- _WHAT THE TASK REQUIRES_
What you write must match exactly the lines from the one with "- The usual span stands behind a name" through the last line of the material below.

- _DATASET SECTION_
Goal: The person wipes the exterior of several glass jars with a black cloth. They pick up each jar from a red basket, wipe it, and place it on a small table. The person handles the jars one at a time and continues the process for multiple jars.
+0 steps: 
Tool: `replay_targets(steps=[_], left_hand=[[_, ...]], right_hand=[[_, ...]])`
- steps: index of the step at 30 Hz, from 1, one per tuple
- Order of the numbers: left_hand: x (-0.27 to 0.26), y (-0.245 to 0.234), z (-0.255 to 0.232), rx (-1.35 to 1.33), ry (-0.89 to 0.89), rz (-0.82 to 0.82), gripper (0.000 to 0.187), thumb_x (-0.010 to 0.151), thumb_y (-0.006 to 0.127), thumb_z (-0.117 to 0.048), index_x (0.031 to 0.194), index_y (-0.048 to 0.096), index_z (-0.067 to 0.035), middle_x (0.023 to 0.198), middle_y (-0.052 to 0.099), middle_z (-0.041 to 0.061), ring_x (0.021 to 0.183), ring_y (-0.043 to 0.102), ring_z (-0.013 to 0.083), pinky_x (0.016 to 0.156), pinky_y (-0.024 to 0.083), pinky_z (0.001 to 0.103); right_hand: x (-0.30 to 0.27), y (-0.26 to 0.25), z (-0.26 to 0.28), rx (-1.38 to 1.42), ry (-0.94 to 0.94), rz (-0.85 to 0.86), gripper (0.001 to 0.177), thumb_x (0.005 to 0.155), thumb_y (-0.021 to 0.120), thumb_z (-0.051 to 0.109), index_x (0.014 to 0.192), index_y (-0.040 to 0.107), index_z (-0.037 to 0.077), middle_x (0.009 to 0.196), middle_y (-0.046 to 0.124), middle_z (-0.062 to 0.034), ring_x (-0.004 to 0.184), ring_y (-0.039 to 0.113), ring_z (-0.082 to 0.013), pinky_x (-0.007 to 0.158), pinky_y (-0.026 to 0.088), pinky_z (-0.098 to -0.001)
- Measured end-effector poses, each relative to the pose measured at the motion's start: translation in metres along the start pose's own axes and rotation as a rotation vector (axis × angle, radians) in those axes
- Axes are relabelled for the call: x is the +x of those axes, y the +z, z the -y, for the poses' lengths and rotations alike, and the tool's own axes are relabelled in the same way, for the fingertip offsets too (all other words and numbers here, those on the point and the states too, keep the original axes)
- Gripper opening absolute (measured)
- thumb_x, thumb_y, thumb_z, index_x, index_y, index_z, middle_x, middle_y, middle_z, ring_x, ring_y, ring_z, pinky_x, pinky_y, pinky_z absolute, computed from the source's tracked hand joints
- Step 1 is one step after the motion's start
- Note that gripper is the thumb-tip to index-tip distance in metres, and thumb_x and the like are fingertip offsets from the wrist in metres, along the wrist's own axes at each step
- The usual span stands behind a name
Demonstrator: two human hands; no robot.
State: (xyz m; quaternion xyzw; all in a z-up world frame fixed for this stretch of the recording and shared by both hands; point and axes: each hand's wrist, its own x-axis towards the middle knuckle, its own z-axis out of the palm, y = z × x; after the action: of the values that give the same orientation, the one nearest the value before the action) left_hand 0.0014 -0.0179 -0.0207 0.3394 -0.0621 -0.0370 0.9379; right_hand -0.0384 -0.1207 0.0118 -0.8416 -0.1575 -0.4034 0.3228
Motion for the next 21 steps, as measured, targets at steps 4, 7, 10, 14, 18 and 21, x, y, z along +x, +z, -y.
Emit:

- _FINISHED EXERCISE_
- The usual span stands behind a name
Demonstrator: two human hands; no robot.
State: (xyz m; quaternion xyzw; all in a z-up world frame fixed for this stretch of the recording and shared by both hands; point and axes: each hand's wrist, its own x-axis towards the middle knuckle, its own z-axis out of the palm, y = z × x; after the action: of the values that give the same orientation, the one nearest the value before the action) left_hand 0.0014 -0.0179 -0.0207 0.3394 -0.0621 -0.0370 0.9379; right_hand -0.0384 -0.1207 0.0118 -0.8416 -0.1575 -0.4034 0.3228
Motion for the next 21 steps, as measured, targets at steps 4, 7, 10, 14, 18 and 21, x, y, z along +x, +z, -y.
Emit:

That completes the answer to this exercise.